In celebration of Pride 2020, Vangeline Theater/ New York Butoh Institute is proud to present Queer Butoh 2020 (DIGITAL) in collaboration with Howl Arts.
This year, we are proud to virtually present the works of Mee Ae, Dustin Maxwell, Davey Mitchell, and Scoop Slone. At its origin, the introduction of Butoh in Japan was widely controversial. The first homoerotic butoh performance, Kinjiki (Forbidden Colors) created by Tatsumi Hijikata in 1958, caused controversy amongst its spectators.
"Butoh is essentially the dance of the marginalized, and the LGBTQ population is still largely marginalized in the world," says Vangeline, curator of this series. "This year, despite obvious challenges, it is particularly important to find ways to celebrate our LGBTQ artists for the 50th-anniversary celebration of Pride." Artists Featured: Me Ae in Swoon; Dustin Maxwell in In a dark forest partly illuminated: portal, Davey Mitchell in Diary of a mad swan, and Scoop Slone in Fragments.
PLEASE BE ADVISED THAT QUEER BUTOH 2020 CONTAINS NUDITY AND MAY NOT BE SUITABLE FOR ALL AUDIENCES.
Mee Ae is a Butoh-inspired Dancer and Choreographer. She graduated from Bard College in 2000 with a BA in Drama / Dance, and landed in New York City in 2001. In 2004 she began her training in Butoh with Vangeline, and her performance career with Vangeline Theater. Mee Ae currently lives in Ithaca, NY, and has been the recipient of several awards from Community Arts Partnership including the Artist in Community Grant, Strategic Opportunity Stipend, and the Fellowship for Artists. Her work focuses on utilizing dance as an engine to empower and bring visibility to marginalized communities, through events such as The Arts & Mental Health, Queer Butoh, Ivy Q, We Step Into the Light, Dancing for Life, Go Go Go Variety Show, and One Out of Seven.
Dustin Maxwell is a movement-based visual artist currently living in New York City. He was born queer into a Mormon family of eight in Albuquerque, New Mexico where he took his first ballet class at the age of three. As a teenager he studied modern dance and Barbara Clark's somatic approach with his teacher, Joanne Emmons. In 2005 he relocated to Minneapolis, Minnesota where he spent a decade studying dance and performing locally and internationally. He began studying butoh with Gadu Doushin in early 2012. His work is sourced from ritual and sensitizing practices and aims to preserve those elements within "finished" works. Otherness, sexuality, spirituality, death and the magic of being are themes central to his art and life. His dances and performance installations have been presented in theaters, galleries, basements, alleyways and countrysides in Minnesota, New York and Germany. He holds a B.A. in Dance from the University of Minnesota-Twin Cities. He is a 2019 Jerome Hill Artist Fellow and was nominated for a 2015 Sage Award for Outstanding Performer.

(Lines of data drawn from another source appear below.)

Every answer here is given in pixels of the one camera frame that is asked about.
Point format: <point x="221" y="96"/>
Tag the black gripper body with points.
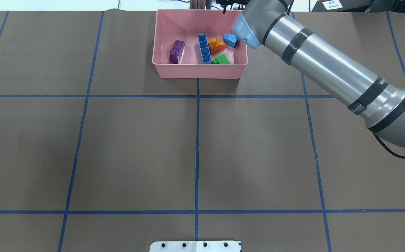
<point x="224" y="9"/>

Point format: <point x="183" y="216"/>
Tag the small blue block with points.
<point x="231" y="40"/>

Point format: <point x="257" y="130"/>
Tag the orange block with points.
<point x="216" y="45"/>

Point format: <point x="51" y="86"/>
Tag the long blue four-stud block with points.
<point x="206" y="57"/>

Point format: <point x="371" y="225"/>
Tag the green two-stud block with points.
<point x="221" y="59"/>

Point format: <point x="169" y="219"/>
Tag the purple block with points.
<point x="176" y="52"/>

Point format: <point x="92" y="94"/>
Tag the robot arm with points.
<point x="366" y="94"/>

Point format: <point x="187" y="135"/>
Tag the pink plastic box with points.
<point x="185" y="25"/>

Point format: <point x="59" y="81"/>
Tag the aluminium frame post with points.
<point x="198" y="4"/>

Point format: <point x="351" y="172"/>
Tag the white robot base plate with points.
<point x="196" y="246"/>

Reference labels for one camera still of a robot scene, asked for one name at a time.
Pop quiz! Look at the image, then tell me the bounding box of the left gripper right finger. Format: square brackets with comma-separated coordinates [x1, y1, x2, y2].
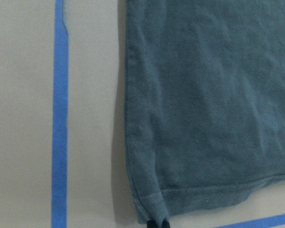
[161, 219, 170, 228]

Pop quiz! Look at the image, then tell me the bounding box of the black graphic t-shirt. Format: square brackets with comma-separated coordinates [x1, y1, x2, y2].
[124, 0, 285, 228]

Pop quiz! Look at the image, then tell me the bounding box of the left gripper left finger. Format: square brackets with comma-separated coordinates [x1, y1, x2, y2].
[147, 220, 157, 228]

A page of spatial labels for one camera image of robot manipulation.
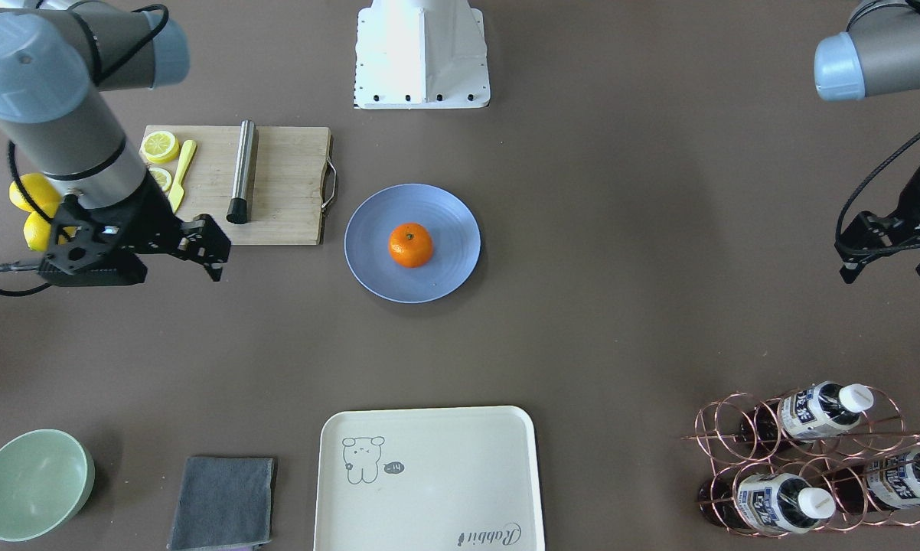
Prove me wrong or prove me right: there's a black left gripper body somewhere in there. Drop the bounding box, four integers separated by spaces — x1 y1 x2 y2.
835 165 920 265

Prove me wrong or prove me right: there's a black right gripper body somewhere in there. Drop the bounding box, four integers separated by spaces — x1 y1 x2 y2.
121 172 232 265

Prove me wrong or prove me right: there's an orange fruit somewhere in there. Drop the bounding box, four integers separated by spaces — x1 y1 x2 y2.
387 222 435 269

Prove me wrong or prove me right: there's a blue round plate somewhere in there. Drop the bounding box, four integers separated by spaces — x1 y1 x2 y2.
344 184 481 304

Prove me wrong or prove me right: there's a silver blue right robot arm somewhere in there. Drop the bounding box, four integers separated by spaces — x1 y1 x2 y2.
0 1 230 287

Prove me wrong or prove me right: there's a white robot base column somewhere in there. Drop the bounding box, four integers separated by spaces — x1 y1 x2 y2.
353 1 491 109

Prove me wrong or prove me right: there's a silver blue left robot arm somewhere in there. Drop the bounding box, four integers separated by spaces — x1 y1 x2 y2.
814 1 920 283

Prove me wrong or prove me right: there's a yellow plastic knife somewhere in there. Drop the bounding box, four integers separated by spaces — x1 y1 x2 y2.
167 139 197 214

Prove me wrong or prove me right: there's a steel muddler black tip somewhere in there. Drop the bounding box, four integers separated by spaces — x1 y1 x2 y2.
226 119 259 224

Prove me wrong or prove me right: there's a thick lemon half slice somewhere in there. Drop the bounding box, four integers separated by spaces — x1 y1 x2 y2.
139 130 181 165

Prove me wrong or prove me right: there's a wooden cutting board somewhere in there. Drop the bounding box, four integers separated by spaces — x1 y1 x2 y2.
144 123 335 246

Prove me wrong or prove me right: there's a lower yellow lemon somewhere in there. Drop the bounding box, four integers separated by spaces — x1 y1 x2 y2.
23 210 76 252

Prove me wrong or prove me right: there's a yellow lemon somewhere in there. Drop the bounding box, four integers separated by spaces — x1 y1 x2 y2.
8 172 62 217
23 210 76 252

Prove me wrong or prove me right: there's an upper yellow lemon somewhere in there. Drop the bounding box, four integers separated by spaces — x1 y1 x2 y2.
8 172 62 217

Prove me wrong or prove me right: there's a top drink bottle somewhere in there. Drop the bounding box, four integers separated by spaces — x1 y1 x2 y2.
736 381 874 452

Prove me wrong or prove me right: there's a drink bottle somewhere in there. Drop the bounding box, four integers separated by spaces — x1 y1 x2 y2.
696 473 837 537
736 381 874 452
831 448 920 514

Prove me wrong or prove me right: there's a lower drink bottle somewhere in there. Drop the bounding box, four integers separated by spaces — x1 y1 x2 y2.
831 448 920 514
696 473 837 537

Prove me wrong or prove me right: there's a grey folded cloth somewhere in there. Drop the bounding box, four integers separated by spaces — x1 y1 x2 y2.
167 455 277 550

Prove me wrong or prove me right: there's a light green bowl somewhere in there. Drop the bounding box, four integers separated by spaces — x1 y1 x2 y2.
0 429 96 542

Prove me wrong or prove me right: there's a cream rabbit tray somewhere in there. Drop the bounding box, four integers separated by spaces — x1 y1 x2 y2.
313 406 546 550

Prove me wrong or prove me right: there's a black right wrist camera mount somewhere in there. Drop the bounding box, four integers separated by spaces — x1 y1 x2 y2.
38 193 146 287

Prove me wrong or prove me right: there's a copper wire bottle rack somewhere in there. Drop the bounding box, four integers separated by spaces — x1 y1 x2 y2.
692 381 920 538

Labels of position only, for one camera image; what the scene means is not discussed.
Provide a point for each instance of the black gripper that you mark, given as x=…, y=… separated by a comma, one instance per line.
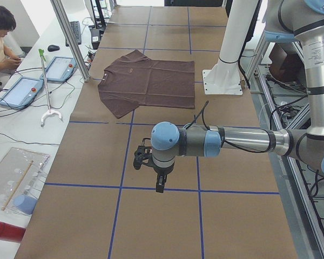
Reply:
x=162, y=171

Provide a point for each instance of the brown t-shirt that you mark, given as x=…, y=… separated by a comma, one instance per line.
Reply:
x=135, y=80

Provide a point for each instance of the wooden stick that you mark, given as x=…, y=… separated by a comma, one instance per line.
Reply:
x=15, y=187

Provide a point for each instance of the light blue cup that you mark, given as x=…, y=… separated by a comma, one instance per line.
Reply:
x=25, y=203

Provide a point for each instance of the clear plastic bag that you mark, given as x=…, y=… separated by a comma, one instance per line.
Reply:
x=13, y=164

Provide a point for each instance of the far blue teach pendant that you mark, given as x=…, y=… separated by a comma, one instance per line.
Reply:
x=60, y=69

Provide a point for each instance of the blue teach pendant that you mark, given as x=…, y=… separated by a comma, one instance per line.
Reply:
x=22, y=93
x=60, y=69

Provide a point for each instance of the near blue teach pendant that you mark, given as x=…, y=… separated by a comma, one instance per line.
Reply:
x=22, y=93

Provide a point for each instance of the red cylinder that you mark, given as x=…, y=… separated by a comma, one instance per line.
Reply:
x=11, y=233

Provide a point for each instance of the black computer mouse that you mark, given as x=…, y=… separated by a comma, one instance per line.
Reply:
x=53, y=48

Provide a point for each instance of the black keyboard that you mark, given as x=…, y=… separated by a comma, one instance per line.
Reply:
x=76, y=30

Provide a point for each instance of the white reacher grabber tool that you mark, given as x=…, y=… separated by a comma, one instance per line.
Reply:
x=50, y=111

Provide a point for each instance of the seated person beige shirt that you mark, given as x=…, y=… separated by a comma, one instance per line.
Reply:
x=9, y=61

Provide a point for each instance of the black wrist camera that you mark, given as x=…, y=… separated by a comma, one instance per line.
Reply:
x=143, y=155

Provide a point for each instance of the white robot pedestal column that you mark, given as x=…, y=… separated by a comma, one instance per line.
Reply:
x=224, y=77

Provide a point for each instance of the aluminium frame post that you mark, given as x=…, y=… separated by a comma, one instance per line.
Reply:
x=69, y=36

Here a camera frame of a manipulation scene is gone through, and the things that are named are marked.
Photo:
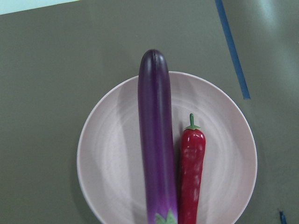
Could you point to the purple eggplant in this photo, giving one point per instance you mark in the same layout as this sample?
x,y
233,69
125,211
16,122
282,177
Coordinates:
x,y
155,120

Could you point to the red chili pepper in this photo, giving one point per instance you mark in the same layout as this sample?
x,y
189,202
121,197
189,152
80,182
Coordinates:
x,y
192,153

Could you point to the pink plate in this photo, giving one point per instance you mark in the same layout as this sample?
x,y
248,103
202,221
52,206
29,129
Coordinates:
x,y
109,157

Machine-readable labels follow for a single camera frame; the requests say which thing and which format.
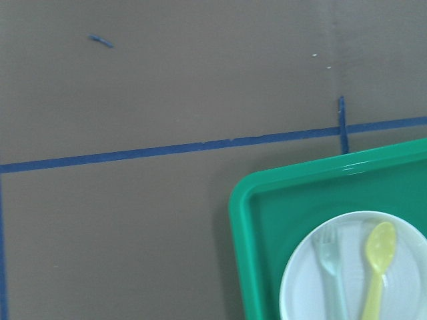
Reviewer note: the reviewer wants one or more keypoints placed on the yellow plastic spoon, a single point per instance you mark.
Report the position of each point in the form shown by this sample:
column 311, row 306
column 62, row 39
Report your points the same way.
column 380, row 250

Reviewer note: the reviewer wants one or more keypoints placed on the green plastic tray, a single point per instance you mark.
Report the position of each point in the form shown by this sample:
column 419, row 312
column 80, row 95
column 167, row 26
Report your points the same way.
column 272, row 211

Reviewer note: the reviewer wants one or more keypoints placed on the translucent plastic fork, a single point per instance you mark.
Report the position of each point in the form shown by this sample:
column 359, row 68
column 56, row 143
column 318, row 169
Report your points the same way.
column 326, row 244

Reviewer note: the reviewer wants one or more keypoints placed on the white round plate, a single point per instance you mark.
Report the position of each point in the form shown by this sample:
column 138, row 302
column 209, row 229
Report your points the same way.
column 305, row 293

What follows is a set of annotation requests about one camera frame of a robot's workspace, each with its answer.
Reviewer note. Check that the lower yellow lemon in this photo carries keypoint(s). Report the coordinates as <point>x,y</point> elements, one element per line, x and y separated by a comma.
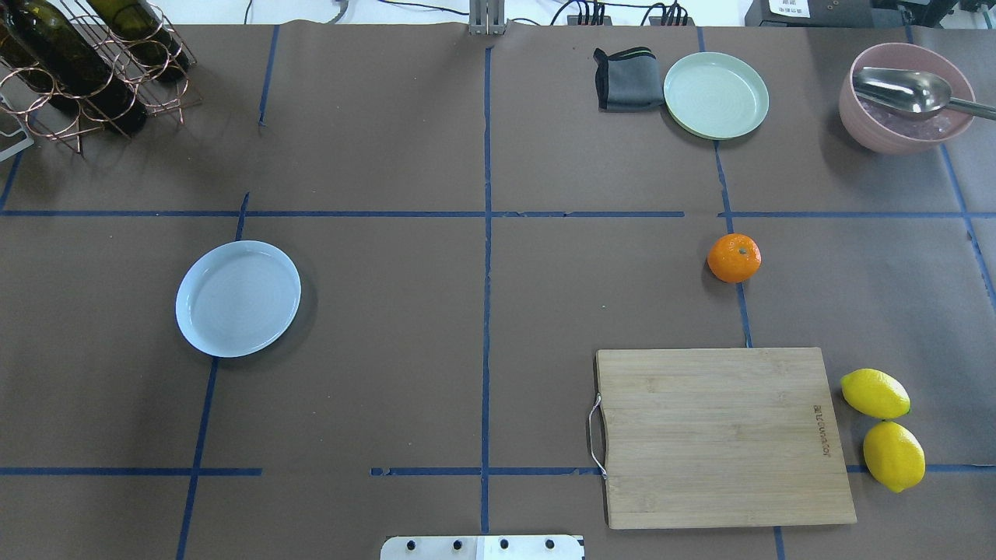
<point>893,456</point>

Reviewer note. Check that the dark wine bottle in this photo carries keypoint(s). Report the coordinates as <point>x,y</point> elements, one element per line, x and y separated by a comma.
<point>66,54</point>
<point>143,32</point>

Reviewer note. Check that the dark grey folded cloth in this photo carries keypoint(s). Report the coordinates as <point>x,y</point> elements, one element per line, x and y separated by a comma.
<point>628,81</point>

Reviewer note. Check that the copper wire bottle rack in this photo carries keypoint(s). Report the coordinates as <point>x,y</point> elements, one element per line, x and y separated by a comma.
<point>33,99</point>

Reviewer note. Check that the metal scoop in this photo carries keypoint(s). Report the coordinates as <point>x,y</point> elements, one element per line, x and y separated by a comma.
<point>916,93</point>

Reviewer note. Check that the aluminium frame post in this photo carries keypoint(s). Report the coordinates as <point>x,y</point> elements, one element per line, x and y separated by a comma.
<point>487,17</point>

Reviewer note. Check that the orange mandarin fruit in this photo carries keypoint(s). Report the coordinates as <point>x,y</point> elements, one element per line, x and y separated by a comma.
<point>734,258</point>

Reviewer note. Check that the pink bowl with ice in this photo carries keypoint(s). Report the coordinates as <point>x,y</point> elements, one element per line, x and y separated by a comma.
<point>891,134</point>

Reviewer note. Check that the light green ceramic plate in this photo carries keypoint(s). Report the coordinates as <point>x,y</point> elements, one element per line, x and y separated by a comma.
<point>716,96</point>

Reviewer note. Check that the black power strip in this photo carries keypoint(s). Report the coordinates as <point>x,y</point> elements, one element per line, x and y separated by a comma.
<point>622,13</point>

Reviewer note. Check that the yellow lemon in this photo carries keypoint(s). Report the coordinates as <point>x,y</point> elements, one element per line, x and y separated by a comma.
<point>875,393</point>
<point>893,456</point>

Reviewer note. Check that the dark wine bottle left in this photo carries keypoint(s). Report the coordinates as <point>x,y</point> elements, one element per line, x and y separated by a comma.
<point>66,54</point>

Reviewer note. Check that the bamboo cutting board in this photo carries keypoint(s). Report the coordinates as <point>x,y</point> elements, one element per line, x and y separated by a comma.
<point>702,438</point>

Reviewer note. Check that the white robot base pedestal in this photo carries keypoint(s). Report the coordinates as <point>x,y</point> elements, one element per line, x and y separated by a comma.
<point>528,546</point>

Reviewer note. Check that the upper yellow lemon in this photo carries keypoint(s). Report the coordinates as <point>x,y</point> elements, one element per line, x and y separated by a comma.
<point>875,393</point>

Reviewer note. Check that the light blue ceramic plate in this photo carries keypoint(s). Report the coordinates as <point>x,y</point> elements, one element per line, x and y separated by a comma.
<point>238,298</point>

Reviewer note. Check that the dark wine bottle right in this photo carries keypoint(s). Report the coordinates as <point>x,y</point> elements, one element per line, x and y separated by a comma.
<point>143,32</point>

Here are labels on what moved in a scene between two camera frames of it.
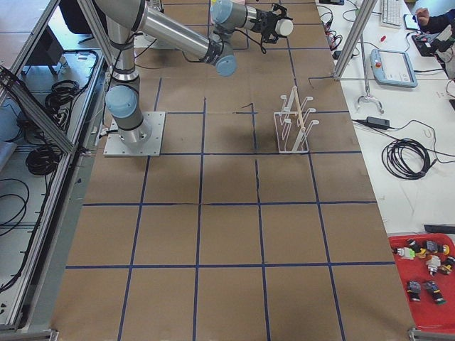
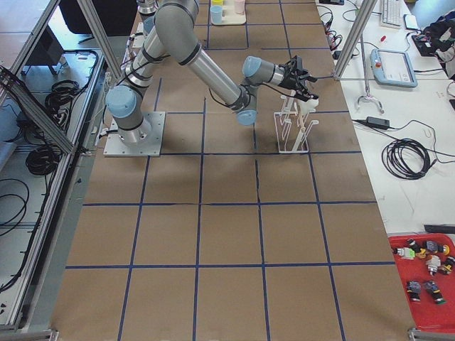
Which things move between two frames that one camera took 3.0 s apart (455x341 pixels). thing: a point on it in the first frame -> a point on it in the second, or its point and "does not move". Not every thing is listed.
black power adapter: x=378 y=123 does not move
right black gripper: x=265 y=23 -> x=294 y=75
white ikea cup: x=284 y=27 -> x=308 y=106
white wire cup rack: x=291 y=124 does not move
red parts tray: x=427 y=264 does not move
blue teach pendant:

Davey Mitchell. An expressionist of the arts in New York City for over 30 years, Davey began his dance training at the Alvin Ailey Dance School in the 1980s. Through the span of his dance career with various dance companies, highlights include performances at the Brooklyn Academy of Music, the Duke Theater, PS. 122, The Riverside Church and Adelphi University to name a few. Now as a solo performer, he continues to showcase his work as a guest artist in collaboration with choreographers and special events. Diary of a Mad Swan was featured as part of Queer Butoh 2016 at Howl Arts. For more info www.artbydavey.com
Scoop Slone's creative practice explores identity, self-awareness, and self-actualization through performance, sculpture, and installation. Employing nonorganic modern materials that reference folk and primal tradition(s), Scoop investigates meaning and constancy as experienced through the solitude of alter ego, Geometrica 222. Scoop began an artistic career singing for Portland Opera and switched personas jumping into the NYC rock opera scene. Praised by NY Times for "gamely vocal stylings," An introduction to Butoh in 2018, coupled with costume/object fabrication, commenced a new artistic trajectory in Scoop's artistic process and the public personification of Geometrica 222.